Emotion recognition from speech and music shares similarities due to their acoustic overlap, which has led to interest in transferring knowledge between these domains. However, the shared acoustic cues between speech and music, particularly those encoded by Self-Supervised Learning (SSL) models, remain largely unexplored, given the fact that SSL models for speech and music have rarely been applied in cross-domain research. In this work, we revisit the acoustic similarity between emotion speech and music, starting with an analysis of the layerwise behavior of SSL models for Speech Emotion Recognition (SER) and Music Emotion Recognition (MER). Furthermore, we perform cross-domain adaptation by comparing several approaches in a two-stage fine-tuning process, examining effective ways to utilize music for SER and speech for MER. Lastly, we explore the acoustic similarities between emotional speech and music using Frechet audio distance for individual emotions, uncovering the issue of emotion bias in both speech and music SSL models. Our findings reveal that while speech and music SSL models do capture shared acoustic features, their behaviors can vary depending on different emotions due to their training strategies and domain-specificities. Additionally, parameter-efficient fine-tuning can enhance SER and MER performance by leveraging knowledge from each other. This study provides new insights into the acoustic similarity between emotional speech and music, and highlights the potential for cross-domain generalization to improve SER and MER systems.
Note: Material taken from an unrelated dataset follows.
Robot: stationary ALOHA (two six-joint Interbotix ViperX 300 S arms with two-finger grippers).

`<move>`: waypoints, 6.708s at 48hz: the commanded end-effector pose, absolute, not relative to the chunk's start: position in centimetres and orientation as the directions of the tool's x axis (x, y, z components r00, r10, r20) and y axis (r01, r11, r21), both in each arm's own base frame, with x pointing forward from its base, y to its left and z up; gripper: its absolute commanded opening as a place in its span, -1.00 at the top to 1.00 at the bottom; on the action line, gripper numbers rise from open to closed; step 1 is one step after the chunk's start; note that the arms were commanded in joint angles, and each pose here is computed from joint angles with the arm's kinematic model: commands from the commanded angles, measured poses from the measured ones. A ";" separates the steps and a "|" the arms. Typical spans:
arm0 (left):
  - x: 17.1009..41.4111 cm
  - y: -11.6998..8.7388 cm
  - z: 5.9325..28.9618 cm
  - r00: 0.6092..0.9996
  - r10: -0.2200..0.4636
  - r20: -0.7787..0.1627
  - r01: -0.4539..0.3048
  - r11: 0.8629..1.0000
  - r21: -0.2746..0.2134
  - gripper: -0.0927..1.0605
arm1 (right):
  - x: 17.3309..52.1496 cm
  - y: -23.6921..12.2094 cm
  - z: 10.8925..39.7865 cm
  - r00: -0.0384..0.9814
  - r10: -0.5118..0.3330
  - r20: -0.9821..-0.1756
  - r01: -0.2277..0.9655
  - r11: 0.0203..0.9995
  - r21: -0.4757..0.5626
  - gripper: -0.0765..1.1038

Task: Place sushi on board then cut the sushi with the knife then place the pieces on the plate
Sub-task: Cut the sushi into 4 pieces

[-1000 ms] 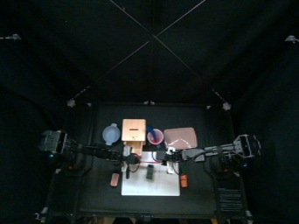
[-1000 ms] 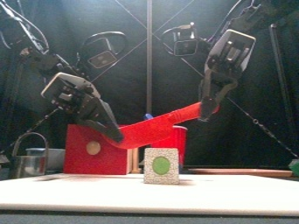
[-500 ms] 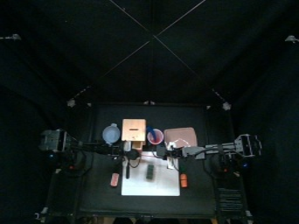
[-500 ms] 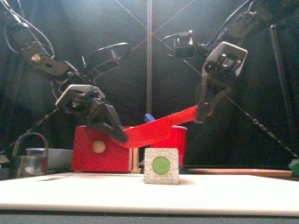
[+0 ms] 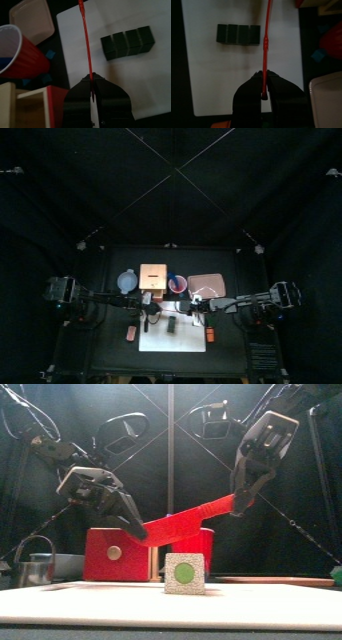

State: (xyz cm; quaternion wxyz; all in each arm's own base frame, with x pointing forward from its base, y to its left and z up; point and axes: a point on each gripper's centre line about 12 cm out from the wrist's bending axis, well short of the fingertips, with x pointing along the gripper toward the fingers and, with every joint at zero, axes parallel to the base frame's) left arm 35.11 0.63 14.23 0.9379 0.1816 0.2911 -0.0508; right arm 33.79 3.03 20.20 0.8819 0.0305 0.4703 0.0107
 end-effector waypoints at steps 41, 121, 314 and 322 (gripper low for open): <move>37.8 -2.3 14.4 0.839 -0.049 -0.541 0.241 0.926 0.290 0.29 | 32.8 6.1 16.7 0.474 0.136 -0.870 0.009 0.987 0.159 0.32; 38.3 -2.2 15.2 0.851 -0.040 -0.524 0.212 0.938 0.273 0.29 | 33.8 2.2 18.1 0.442 0.020 -0.897 0.029 0.999 0.037 0.32; 37.3 -6.3 14.4 0.826 -0.129 -0.548 0.316 0.912 0.262 0.29 | 36.2 7.7 17.7 0.415 0.126 -0.901 -0.052 0.992 0.115 0.32; 37.4 -6.3 14.0 0.821 -0.127 -0.557 0.318 0.912 0.261 0.29 | 36.3 7.8 17.2 0.409 0.128 -0.904 -0.047 0.992 0.119 0.32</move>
翻译：语音与音乐的情感识别因声学特征的重叠而存在相似性，这引发了跨领域知识迁移的研究兴趣。然而，鉴于语音与音乐的自监督学习模型在跨领域研究中鲜少被应用，二者之间共享的声学线索——尤其是由自监督学习模型编码的特征——在很大程度上尚未得到探索。本研究重新审视情感语音与音乐之间的声学相似性，首先分析了用于语音情感识别与音乐情感识别的自监督学习模型的逐层行为特征。进一步，我们通过比较两阶段微调过程中的多种方法进行跨领域适应，探究利用音乐数据提升语音情感识别性能以及利用语音数据提升音乐情感识别性能的有效途径。最后，我们使用弗雷歇音频距离针对具体情感类别探究情感语音与音乐之间的声学相似性，揭示了语音与音乐自监督学习模型中普遍存在的情感偏差问题。研究结果表明：尽管语音与音乐的自监督学习模型确实能够捕捉共享的声学特征，但由于训练策略与领域特异性的影响，它们对不同情感类别的表征行为存在差异。此外，参数高效微调方法能够通过相互借鉴领域知识来提升语音情感识别与音乐情感识别的性能。本研究为理解情感语音与音乐的声学相似性提供了新视角，并揭示了通过跨领域泛化改进语音情感识别与音乐情感识别系统的潜力。